African American men in Toledo want to stop domestic violence

December 19, 2012 in Lifestyle, Lifestyles, Local News, News, Top Stories

BY DARRYL Q. TUCKER

Journal Managing Editor

Three African American men in Toledo are trying to stop domestic violence.

In order to eradicate it, trio decided to go to the community and tell members about the consequences of the abuse.

The men presented “Dying to Love … Domestic Violence and the Men Against It” workshop Thursday, Oct. 11, at the Grace Community Center, 406 W. Delaware. About 10 people attended.

The organizers are Ben Hester Jr., Washington Muhammad and Waymon Farmer.

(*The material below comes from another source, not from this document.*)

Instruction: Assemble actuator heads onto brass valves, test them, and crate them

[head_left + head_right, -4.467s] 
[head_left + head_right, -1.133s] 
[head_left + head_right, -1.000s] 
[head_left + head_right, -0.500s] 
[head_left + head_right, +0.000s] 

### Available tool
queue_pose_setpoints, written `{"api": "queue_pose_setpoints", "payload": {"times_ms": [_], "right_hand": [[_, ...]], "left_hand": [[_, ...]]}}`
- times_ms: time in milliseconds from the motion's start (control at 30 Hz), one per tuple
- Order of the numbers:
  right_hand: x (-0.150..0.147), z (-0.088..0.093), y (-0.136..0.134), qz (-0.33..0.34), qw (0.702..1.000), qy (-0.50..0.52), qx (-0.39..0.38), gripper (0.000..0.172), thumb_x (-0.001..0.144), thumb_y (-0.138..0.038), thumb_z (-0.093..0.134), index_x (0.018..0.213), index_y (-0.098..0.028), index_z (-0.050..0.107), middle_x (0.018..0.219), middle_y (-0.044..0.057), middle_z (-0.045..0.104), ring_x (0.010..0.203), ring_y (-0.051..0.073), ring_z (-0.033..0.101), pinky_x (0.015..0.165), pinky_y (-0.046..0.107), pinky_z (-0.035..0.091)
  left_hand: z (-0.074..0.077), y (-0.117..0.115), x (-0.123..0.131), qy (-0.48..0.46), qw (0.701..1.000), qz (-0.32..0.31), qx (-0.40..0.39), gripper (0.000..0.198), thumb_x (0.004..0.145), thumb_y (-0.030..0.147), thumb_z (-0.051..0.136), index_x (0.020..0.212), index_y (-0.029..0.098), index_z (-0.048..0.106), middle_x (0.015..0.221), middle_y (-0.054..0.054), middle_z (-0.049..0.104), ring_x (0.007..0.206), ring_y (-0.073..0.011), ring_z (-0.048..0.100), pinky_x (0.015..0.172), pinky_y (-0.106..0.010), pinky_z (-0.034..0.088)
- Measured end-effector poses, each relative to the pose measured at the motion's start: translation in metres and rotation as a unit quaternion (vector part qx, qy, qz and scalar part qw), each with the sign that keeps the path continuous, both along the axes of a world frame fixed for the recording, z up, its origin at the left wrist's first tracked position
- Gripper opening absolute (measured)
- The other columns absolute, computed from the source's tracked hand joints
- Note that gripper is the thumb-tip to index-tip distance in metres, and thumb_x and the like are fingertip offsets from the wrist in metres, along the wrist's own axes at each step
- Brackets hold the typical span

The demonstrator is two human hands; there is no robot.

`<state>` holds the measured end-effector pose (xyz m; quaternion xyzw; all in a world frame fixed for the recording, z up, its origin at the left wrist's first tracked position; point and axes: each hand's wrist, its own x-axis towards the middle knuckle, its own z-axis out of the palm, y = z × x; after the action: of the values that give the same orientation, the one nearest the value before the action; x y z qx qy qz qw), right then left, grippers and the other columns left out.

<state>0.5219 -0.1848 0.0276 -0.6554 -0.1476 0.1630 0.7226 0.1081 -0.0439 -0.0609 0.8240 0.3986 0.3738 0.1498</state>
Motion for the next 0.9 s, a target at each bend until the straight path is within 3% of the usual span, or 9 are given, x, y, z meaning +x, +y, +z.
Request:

“This originated because of what we are seeing before our eyes,” Hester said referring to a growing number of domestic violence incidents. He said they are messengers to getting the word out because domestic violence destroys families.

Domestic violence and abuse can happen to anyone, Muhammad said. The problem is often overlooked.

“Noticing and acknowledging the signs of an abusive relationship is the first step to ending it,” he said. “No one should have to live in fear of the person they love. If you recognize yourself or someone you know … reach out. There is help available.”

Domestic violence and abuse are used to gain and maintain control over a person, he said. Abusers use fear, guilt, shame and intimidation to wear down a victim, he said.

Augustine Abbott, a domestic violence Advocate at Family Service of Lucas County, said abusers practice physical and emotional abuse.

Abusers always want to isolate the victims, she said.

The victim wants to be in love and wants that person to love them, she said.

“If you are angry you will take it out on whoever,” Abbott said.

Incarceration is not deterrent to stopping domestic violence, she said.

More often, the abuser will use the time behind bars to think of ways when released to torture the victim, Abbott said.

October is Domestic Violence Awareness Month in Ohio.

“It needs to be talked abut everyday,” Abbott said.

Domestic violence is a serious issue in Toledo, she said. Shelters for women and their children are full and there’s no room to house victims, she said.

Hester’s wife, Robin Hester, spoke during the workshop of enduring 26 years of domestic violence abuse from her ex-husband.

During the emotional presentation, she said her ex-husband recently received a prison sentence for violating her, even after she was married to Ben Hester.